Der Grund für diesen Sprung: In den vergangenen Jahren wurden millionenfach Solarmodule auf Dächern, Feldern und Industriehallen installiert. In Kombination mit idealen Wetterbedingungen – lange, sonnige Tage und hohe Einstrahlung – explodierte die Solarstromproduktion gerade zur Zeit hoher Nachfrage, etwa während der Hitzewellen Ende Juni.
"Europa wird zur Solarkraftzentrale", so der treffende Kommentar des Ember-Analysten Chris Rosslowe.
Die Erfolge der Solarenergie sind direkt messbar: Kohle verzeichnete im Juni 2025 mit 6,1 % Anteil an der EU-Stromerzeugung einen historischen Tiefstand. Deutschland und Polen, lange Kohlehochburgen, erleben beispiellose Rückgänge.

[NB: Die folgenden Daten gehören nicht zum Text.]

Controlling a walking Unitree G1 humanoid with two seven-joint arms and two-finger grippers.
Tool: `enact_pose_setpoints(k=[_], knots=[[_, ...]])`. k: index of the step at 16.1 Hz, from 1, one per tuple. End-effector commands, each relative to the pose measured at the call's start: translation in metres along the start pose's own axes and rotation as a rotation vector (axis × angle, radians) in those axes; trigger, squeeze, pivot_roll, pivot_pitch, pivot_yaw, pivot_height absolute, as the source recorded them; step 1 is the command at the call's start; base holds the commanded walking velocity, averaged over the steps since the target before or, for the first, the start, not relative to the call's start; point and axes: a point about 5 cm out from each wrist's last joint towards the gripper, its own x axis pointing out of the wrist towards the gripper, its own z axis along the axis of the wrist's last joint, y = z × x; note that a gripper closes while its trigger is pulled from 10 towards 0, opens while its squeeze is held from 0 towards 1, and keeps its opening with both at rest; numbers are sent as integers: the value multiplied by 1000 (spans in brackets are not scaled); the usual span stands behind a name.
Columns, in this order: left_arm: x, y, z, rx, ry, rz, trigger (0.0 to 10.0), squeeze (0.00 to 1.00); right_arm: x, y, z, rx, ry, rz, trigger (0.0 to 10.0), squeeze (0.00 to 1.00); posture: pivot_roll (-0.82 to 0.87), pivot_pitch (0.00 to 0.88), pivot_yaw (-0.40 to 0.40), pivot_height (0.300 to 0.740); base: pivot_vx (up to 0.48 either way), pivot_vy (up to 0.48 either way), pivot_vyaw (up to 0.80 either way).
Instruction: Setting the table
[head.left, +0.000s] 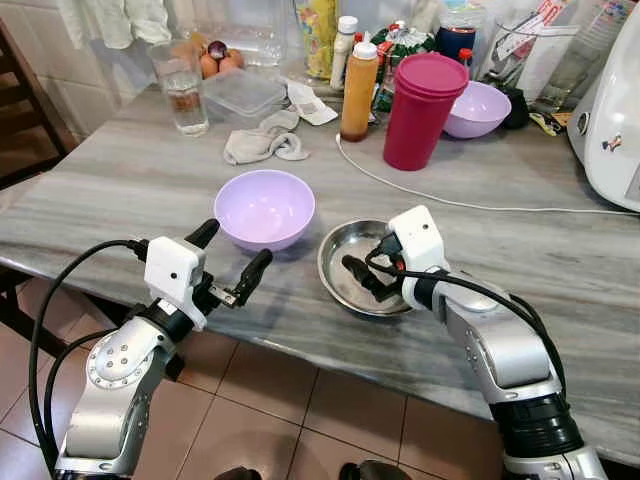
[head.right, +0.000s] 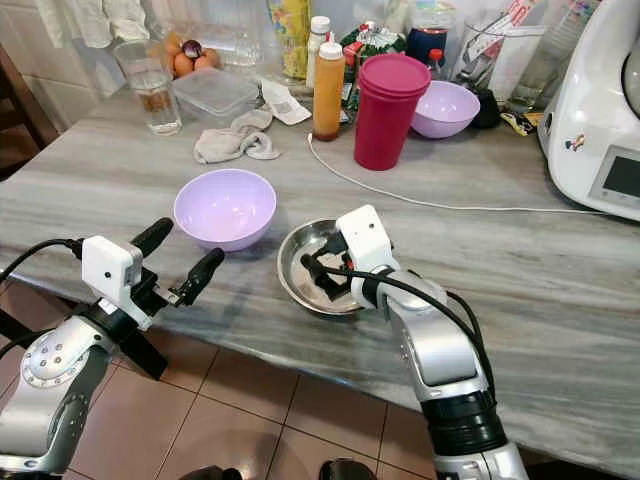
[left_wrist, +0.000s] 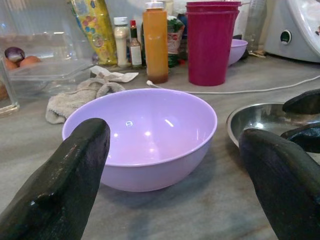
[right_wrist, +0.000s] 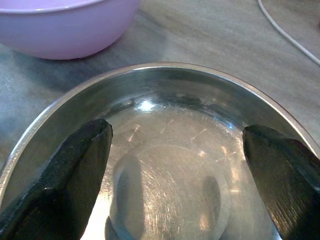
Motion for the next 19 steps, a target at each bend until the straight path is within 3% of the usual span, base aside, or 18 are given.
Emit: enact_pose_setpoints(k=[1, 19], knots=[[0, 0, -2, 3, 19, -8, 10000, 0, 2, -1, 0, 6, 11, -3, 10000, 1000, -151, 123, -20, 740, 0, 0, 0], [3, -1, -1, 13, 17, -2, 10000, 0, 30, 23, 4, 139, 10, 111, 10000, 1000, -133, 116, -15, 740, 0, 0, 0]])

Auch der Anteil der gesamten fossilen Stromproduktion (Kohle, Gas, Öl) fiel im Juni auf nur noch 23,6 %. Noch nie war der Weg hin zu einem sauberen, erneuerbaren Strommix so deutlich sichtbar.

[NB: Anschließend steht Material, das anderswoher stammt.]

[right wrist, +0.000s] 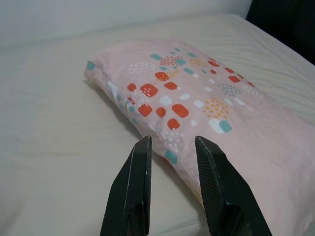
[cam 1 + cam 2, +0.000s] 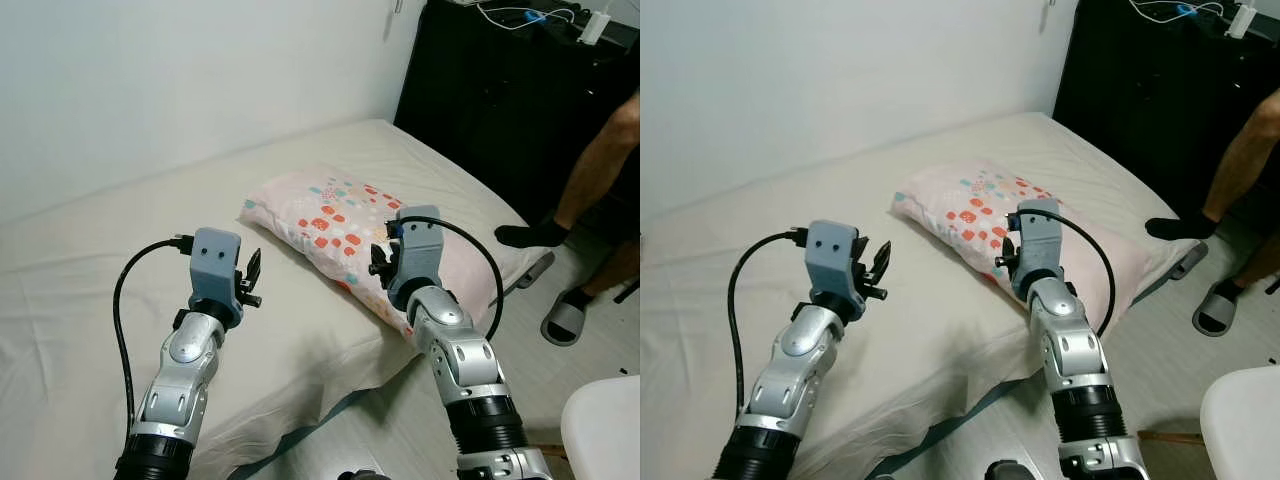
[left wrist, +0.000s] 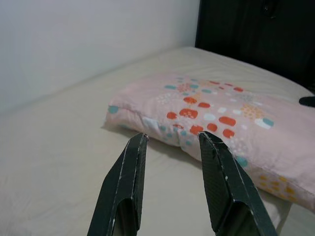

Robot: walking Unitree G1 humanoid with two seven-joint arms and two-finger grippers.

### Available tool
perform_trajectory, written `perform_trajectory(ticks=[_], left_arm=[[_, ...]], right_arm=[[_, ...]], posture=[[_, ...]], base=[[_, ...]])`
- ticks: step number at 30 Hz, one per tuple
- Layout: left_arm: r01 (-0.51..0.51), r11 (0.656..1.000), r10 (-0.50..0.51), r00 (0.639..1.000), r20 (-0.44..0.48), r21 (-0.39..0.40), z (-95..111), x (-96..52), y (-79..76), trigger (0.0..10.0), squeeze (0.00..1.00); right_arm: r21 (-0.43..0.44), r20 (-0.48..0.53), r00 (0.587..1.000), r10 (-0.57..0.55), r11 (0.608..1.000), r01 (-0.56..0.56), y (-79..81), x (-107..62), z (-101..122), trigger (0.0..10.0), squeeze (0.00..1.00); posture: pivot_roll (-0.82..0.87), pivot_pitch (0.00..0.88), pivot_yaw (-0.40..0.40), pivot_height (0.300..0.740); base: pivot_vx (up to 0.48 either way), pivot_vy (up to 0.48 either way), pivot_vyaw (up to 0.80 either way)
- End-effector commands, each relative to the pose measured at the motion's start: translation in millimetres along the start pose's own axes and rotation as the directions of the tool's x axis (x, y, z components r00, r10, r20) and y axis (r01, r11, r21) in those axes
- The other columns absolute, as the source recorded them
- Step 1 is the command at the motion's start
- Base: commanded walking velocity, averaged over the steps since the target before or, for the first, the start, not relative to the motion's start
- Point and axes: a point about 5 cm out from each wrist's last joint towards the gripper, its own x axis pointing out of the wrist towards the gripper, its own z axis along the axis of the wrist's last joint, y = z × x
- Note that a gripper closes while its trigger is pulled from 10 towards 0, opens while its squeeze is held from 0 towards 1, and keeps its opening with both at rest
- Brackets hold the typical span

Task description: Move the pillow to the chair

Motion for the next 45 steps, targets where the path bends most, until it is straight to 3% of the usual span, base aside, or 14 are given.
perform_trajectory(ticks=[1,16,42,45], left_arm=[[-0.004,1.000,0.004,1.000,-0.016,-0.003,-5,-3.5,-0.8,10.0,0.00],[-0.016,1.000,0.016,1.000,-0.022,-0.020,-6,-4.1,-1.6,10.0,0.00],[-0.007,1.000,0.006,1.000,-0.029,-0.018,-6,-4.7,-1.7,10.0,0.00],[-0.009,1.000,0.008,1.000,-0.027,-0.019,-6,-4.1,-1.8,10.0,0.00]], right_arm=[[0.005,0.002,1.000,0.000,1.000,0.000,-1.4,-1.6,-1,10.0,0.00],[-0.003,-0.019,1.000,-0.022,1.000,0.022,-8.7,1.6,-2,10.0,0.00],[0.019,0.010,1.000,-0.012,1.000,0.012,-8.2,1.6,4,10.0,0.00],[0.032,0.034,0.999,0.000,0.999,-0.001,-7.9,1.0,10,10.0,0.00]], posture=[[-0.03,0.099,-0.047,0.657],[-0.02,0.109,-0.049,0.622],[-0.02,0.113,-0.047,0.622],[-0.02,0.111,-0.046,0.637]], base=[[0.000,0.000,0.00],[0.000,0.000,0.00],[0.000,0.000,0.00],[0.000,0.000,0.00]])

Nicht nur die Sonne feiert Rekorde: Auch Windkraft erreichte im Mai und Juni neue Höchststände, mit bis zu 16 % Anteil an der EU-Stromerzeugung. Der Ausbau erneuerbarer Energien trifft dabei auf breite gesellschaftliche Zustimmung: Laut Europäischer Kommission befürworten fast 90 % der Europäer*innen den Ausbau erneuerbarer Energien.

Trotz aller Erfolge bleibt eine Aufgabe: In sonnen- und windarmen Stunden greifen viele Länder noch auf Gas zurück. Die nächste Etappe der Energiewende heißt deshalb: Mehr Batteriespeicher, smartere Stromnetze und gezieltes Lastmanagement.
Fazit:
Solarenergie ist 2025 erstmals die Nummer eins im europäischen Strommix. Das ist kein Zufall, sondern das Ergebnis jahrelanger Anstrengungen, politischer Weichenstellungen und enormer Investitionen. Europa zeigt: Der Umstieg auf saubere Energien ist Wirklichkeit – und die Sonne wird zum stärksten Motor der klimafreundlichen Stromzukunft.

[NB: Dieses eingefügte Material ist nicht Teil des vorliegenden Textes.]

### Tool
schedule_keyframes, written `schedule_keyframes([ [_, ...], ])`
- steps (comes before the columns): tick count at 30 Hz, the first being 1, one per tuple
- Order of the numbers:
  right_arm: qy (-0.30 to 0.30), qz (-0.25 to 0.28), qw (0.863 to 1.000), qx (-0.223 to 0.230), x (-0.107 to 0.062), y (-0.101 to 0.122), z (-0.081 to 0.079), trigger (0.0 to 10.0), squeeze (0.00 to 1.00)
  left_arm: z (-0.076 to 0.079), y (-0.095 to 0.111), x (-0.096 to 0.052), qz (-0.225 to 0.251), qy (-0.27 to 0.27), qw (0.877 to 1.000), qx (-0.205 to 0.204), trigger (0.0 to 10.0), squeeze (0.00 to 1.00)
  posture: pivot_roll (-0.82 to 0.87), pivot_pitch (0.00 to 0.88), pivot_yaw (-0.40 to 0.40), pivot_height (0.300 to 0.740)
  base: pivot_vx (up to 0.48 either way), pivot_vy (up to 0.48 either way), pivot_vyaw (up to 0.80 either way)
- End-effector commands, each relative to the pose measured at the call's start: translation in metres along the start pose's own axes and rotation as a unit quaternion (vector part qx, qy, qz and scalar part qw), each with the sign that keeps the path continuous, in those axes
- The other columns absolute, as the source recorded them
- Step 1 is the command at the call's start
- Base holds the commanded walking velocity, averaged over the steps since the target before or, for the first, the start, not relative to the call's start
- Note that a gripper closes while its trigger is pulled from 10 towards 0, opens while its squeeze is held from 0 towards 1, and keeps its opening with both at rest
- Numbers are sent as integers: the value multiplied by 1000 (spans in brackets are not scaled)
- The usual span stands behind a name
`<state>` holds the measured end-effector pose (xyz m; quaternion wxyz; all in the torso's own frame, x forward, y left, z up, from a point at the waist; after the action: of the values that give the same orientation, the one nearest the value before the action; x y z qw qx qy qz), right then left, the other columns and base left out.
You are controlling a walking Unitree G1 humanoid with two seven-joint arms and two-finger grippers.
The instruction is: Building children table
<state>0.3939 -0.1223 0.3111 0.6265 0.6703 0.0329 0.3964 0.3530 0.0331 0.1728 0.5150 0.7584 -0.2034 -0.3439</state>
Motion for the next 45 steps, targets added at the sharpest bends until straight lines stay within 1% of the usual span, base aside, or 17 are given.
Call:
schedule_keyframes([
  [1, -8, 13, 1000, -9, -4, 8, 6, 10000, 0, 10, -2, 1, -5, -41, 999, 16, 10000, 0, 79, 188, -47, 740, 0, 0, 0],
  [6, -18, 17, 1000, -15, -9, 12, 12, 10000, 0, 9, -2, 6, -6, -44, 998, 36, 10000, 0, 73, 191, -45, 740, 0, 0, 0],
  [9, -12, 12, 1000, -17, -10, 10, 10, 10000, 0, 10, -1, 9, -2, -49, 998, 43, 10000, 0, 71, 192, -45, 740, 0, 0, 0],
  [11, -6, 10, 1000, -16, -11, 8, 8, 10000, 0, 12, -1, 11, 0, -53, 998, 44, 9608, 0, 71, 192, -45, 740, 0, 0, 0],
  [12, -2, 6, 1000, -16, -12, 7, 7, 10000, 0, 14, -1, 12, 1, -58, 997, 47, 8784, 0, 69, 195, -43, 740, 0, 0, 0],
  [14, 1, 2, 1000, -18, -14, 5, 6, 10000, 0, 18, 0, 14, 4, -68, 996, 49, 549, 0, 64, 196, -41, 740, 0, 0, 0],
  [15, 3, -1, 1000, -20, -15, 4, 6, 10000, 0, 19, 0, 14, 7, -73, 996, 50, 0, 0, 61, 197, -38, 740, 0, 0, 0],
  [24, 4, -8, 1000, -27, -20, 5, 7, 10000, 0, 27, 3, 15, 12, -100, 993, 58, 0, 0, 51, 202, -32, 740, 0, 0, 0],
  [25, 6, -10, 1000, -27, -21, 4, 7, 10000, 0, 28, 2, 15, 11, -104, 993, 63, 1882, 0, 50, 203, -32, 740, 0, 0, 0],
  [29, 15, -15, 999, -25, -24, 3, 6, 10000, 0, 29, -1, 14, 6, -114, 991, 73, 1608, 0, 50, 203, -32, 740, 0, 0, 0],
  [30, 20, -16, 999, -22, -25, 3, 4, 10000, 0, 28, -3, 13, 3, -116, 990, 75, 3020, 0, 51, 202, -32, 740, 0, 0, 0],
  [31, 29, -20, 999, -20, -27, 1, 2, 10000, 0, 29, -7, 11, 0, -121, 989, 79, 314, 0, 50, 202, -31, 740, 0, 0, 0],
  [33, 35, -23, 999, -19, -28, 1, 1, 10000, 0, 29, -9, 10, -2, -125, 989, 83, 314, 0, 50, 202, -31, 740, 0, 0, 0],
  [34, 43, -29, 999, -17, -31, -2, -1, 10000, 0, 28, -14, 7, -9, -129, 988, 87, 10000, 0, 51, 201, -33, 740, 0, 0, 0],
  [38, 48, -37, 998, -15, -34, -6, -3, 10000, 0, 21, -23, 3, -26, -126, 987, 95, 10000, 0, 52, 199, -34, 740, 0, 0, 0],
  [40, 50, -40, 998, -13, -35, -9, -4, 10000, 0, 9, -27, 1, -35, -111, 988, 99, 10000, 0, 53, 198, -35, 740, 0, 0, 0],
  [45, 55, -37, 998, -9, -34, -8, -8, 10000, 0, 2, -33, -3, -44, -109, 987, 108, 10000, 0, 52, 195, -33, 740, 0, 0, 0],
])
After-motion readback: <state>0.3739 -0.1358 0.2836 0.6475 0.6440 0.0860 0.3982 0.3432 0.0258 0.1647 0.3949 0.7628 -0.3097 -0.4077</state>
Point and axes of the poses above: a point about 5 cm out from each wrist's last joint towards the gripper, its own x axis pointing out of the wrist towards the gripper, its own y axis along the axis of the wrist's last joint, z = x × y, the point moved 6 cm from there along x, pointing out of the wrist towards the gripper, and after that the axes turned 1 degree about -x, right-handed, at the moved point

Noch ein Wort… zum Klimarealismus
Derzeit verschärft sich der Eindruck, dass die “Klimarealisten”, die in Wahrheit ein fossiles Weiter-so wollen, umso lauter werden, je deutlicher sich die Klimakrise im Alltag vieler Millionen Menschen manifestiert. Was die Strategien dahinter sind, ist hier nachzulesen (Öffnet in neuem Fenster).
Während der spanische Stromausfall unverzüglich gegen die Erneuerbaren instrumentalisiert wurde, hat kaum jemand über den flächendeckenden Stromausfall in Tschechien (Öffnet in neuem Fenster)berichtet. Warum? Weil der Anteil an der erneuerbaren Stromerzeugung in der Tschechischen Republik sehr klein ist.
Die deutsche Diskussion über “Stromüberschüsse” ist regelrecht absurd. Energie bedeutet Wirtschaft. Energie bedeutet Wohlstand. Energie bedeutet die Möglichkeit, in Zukunftsmärkte hineinzugehen - wie etwa Synthetische Biologie und Künstliche Intelligenz. (Und ja, es bedeutet AUCH eine technologische Herausforderung, die aber selbstverständlich locker lösbar ist).
In Wahrheit ist das fossile Imperium in Panik, weil man technologische Disruptionen zwar bremsen, aber nicht aufhalten kann. Das Bremsen geschieht auf Kosten der eigenen Wirtschaftskraft des Landes. Da schließt sich der Kreis wieder zu Merz und Reiche: Mit ihrer Gesternkleber-Politik rauben sie uns faktisch Wohlstand. Von erwarteten Kosten für Emissionszertifikate von 33 Milliarden Euro in 2030 ganz zu schweigen.
In diesem Sinne: Werden wir richtig laut! Ich bleibe am Ball. Versprochen.